DATA SECTION:
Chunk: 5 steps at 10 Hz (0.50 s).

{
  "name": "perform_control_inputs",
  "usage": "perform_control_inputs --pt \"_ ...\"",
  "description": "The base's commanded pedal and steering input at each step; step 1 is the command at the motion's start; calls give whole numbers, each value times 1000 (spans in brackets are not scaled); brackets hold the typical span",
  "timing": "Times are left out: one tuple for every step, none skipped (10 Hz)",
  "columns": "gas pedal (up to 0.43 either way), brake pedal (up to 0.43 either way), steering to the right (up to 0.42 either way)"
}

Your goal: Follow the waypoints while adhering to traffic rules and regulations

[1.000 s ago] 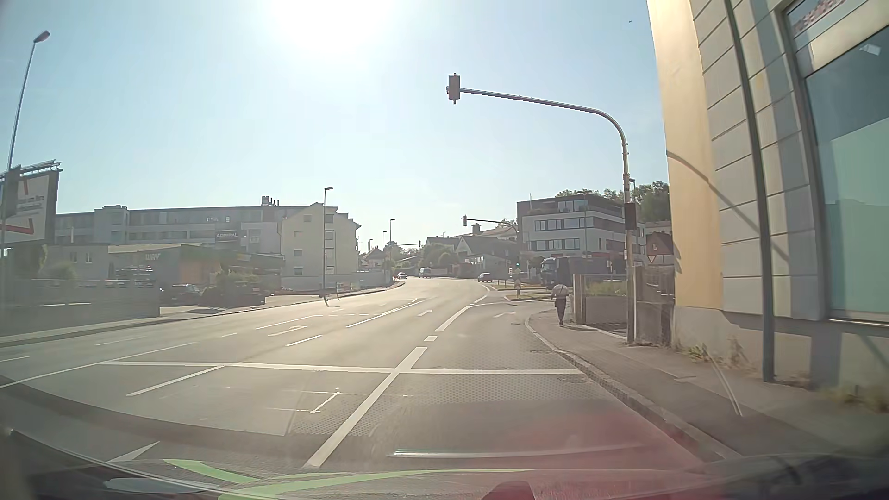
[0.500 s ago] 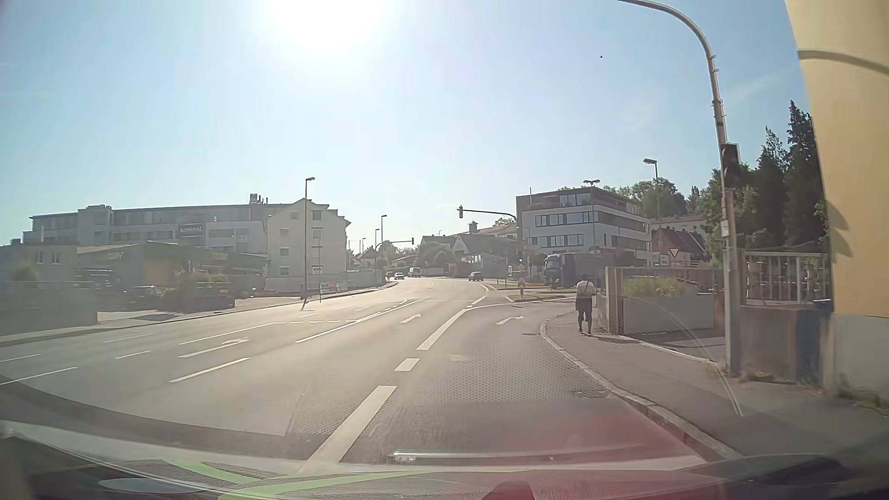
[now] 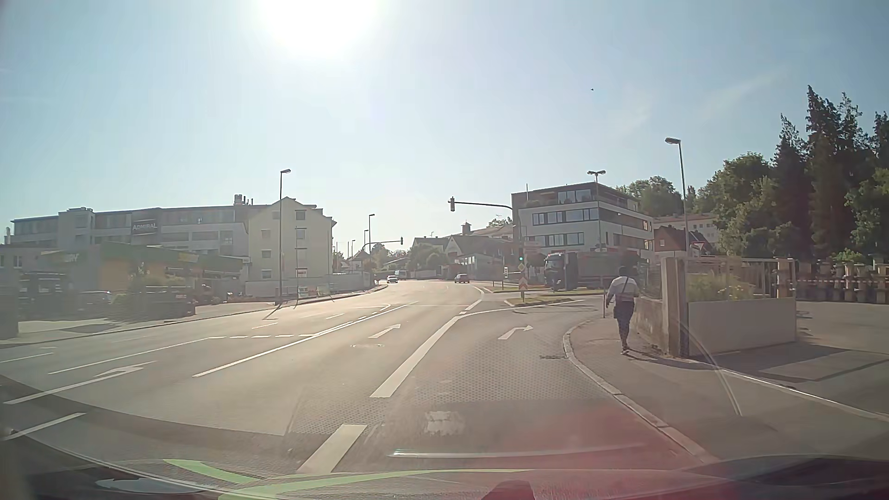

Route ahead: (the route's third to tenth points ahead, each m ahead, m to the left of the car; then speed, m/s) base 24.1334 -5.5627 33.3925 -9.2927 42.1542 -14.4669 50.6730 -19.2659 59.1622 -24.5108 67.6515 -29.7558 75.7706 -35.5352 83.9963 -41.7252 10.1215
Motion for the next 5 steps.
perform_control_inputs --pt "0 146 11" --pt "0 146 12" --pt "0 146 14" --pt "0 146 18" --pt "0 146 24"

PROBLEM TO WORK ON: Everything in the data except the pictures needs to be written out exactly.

TASK RESULT:
Chunk: 5 steps at 10 Hz (0.50 s).

{
  "name": "perform_control_inputs",
  "usage": "perform_control_inputs --pt \"_ ...\"",
  "description": "The base's commanded pedal and steering input at each step; step 1 is the command at the motion's start; calls give whole numbers, each value times 1000 (spans in brackets are not scaled); brackets hold the typical span",
  "timing": "Times are left out: one tuple for every step, none skipped (10 Hz)",
  "columns": "gas pedal (up to 0.43 either way), brake pedal (up to 0.43 either way), steering to the right (up to 0.42 either way)"
}

Your goal: Follow the waypoints while adhering to traffic rules and regulations

[1.000 s ago] 
[0.500 s ago] 
[now] 

Route ahead: (the route's third to tenth points ahead, each m ahead, m to the left of the car; then speed, m/s) base 24.1334 -5.5627 33.3925 -9.2927 42.1542 -14.4669 50.6730 -19.2659 59.1622 -24.5108 67.6515 -29.7558 75.7706 -35.5352 83.9963 -41.7252 10.1215
Motion for the next 5 steps.
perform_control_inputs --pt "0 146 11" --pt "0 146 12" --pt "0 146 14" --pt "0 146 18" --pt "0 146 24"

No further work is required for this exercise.